The cupboard will come out 60cm from the wall, and the kitchen 45cm. The bed has frames that also come out about that far, and a removable piece in the centre. So there’s permanent storage under those two frames (which is also over the wheel arches), and the central section can also be used for storage or, when the bed is removed, for loading bicycles, a motorbike, or other long loads through the van.
I decided to try using aluminium profile to build the bed. I’d not used it before, and wanted to see how it went, before I decided whether to use it for the rest of the furniture or not. Doing some price comparisons online it looked like Easy-Systemprofile were going to be a good cheap option, and they were pretty helpful online as well, taking a look at my sketches and advising me on the best way to do the joints. Here’s the plan I came up with:
The boards on top of this will add some stability, and there are struts in the joints to make the construction more stable in the other directions. The frame is bolted to the floor with 14 angle-brackets and M8 bolts in tee-nuts. The single legs on two corners are at the back of the van to make it easier to slide stuff into the storage areas, whereas the two lengthways beams on the floor will be used to securing loads (bikes etc.) to.
The frame cost me about 400€, and went together and into the van easily enough.

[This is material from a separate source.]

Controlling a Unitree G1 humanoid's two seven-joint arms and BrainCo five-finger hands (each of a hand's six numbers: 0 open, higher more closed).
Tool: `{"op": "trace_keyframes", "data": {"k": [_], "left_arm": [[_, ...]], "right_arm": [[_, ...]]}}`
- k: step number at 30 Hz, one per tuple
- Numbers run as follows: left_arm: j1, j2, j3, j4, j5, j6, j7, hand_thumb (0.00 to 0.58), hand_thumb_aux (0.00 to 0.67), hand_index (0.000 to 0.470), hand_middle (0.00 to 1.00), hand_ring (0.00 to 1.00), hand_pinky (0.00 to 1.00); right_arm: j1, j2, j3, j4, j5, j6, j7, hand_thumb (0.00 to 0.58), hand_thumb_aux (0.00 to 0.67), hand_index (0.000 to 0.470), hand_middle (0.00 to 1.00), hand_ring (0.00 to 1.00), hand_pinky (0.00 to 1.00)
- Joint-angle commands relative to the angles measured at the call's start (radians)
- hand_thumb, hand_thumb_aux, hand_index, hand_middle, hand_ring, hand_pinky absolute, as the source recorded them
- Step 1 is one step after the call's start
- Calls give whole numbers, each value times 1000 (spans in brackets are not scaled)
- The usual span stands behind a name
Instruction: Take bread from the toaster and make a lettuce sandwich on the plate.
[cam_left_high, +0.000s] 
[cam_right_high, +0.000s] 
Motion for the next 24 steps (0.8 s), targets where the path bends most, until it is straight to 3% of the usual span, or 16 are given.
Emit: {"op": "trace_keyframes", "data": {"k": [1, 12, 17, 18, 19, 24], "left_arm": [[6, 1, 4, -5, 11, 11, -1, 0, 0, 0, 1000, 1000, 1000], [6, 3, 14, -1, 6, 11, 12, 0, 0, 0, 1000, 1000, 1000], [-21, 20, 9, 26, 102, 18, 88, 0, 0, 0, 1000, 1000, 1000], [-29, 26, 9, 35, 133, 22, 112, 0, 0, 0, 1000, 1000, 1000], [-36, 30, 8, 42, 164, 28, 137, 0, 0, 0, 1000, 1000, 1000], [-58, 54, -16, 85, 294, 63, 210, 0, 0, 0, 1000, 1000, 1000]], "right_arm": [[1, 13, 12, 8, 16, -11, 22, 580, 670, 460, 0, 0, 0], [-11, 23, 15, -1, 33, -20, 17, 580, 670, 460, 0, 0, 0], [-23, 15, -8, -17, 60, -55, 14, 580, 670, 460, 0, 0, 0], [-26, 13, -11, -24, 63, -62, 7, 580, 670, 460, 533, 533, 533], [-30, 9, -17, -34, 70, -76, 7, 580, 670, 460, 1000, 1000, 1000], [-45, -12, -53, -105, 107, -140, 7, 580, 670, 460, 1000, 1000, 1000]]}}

I got some plates that connect to the side frames and support the bridge in the middle, but later decided to make different plates myself, with rubber padding and a bolt to lock the bridge in place.
Multiplex boards were used for the bed base, and cut to fit into the corners of the van.

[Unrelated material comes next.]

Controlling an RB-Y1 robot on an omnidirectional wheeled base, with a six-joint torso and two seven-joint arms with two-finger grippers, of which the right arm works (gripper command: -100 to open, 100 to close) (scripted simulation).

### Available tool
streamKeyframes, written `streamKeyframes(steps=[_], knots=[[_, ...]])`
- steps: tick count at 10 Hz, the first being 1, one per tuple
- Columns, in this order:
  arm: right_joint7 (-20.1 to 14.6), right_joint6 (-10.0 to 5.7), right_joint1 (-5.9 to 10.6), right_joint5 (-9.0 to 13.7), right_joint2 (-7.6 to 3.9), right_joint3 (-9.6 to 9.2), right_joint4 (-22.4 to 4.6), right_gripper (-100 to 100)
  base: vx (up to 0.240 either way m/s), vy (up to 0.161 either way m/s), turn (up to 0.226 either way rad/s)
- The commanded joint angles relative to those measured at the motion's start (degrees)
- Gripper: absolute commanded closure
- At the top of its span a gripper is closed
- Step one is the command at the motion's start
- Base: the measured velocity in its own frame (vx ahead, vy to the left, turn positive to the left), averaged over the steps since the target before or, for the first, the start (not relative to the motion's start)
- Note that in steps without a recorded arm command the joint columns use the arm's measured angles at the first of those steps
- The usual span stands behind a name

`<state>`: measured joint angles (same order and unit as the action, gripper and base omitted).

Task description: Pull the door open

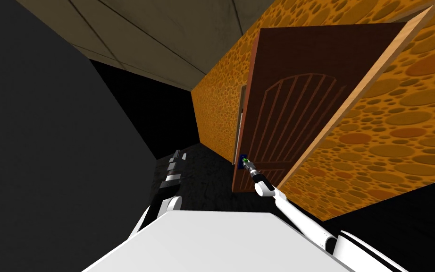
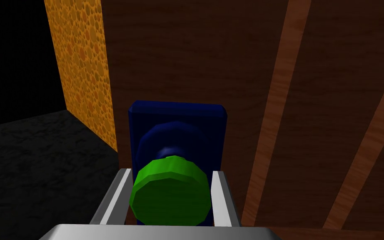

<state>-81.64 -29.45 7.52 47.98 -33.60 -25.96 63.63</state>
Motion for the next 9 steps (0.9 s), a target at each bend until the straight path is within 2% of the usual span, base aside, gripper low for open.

A mattress was also bought and altered to fit. And I set about installing hinges so that the bridge can be swung up and out of the way. I used a Dremel along a guide to mark out what I needed to remove, then chiseled out layers of timber until it was deep enough. By the time I’d done the 4th one, I felt like I knew what I was doing!
We’d just had some plumbing work done in the bathroom, so I took advantage of the empty room to use it to do all my sanding in.
And then I varnished the timber on our dining-room table.
I haven’t done the best possible job there, but what I’ve learned doing it will help me heaps when it comes to doing the other timber pieces later that are actually going to be visible!
Here it is all put together:
There will be spring-loaded latches at both ends to hold the bridge in the vertical position, so the broom isn’t a permanent fixture. And I’m thinking about installing some drawers under the bed on the left and right, leaving room under them for crates and other gear (cables, outdoor furniture, bbq, etc.).
The sides and end of the storage areas are lined with sealed plywood (Siebdruckplatte) to keep things in place. It’s not super sturdy (4mm), but I’ll see how it holds up.
Once the bed is made up I’ll get a photo of it looking nicer. :) There will finally also be storage nooks, built into the rear pillars and into the side of the cupboard, and another slim cupboard across the top of the wall on the right (the foot).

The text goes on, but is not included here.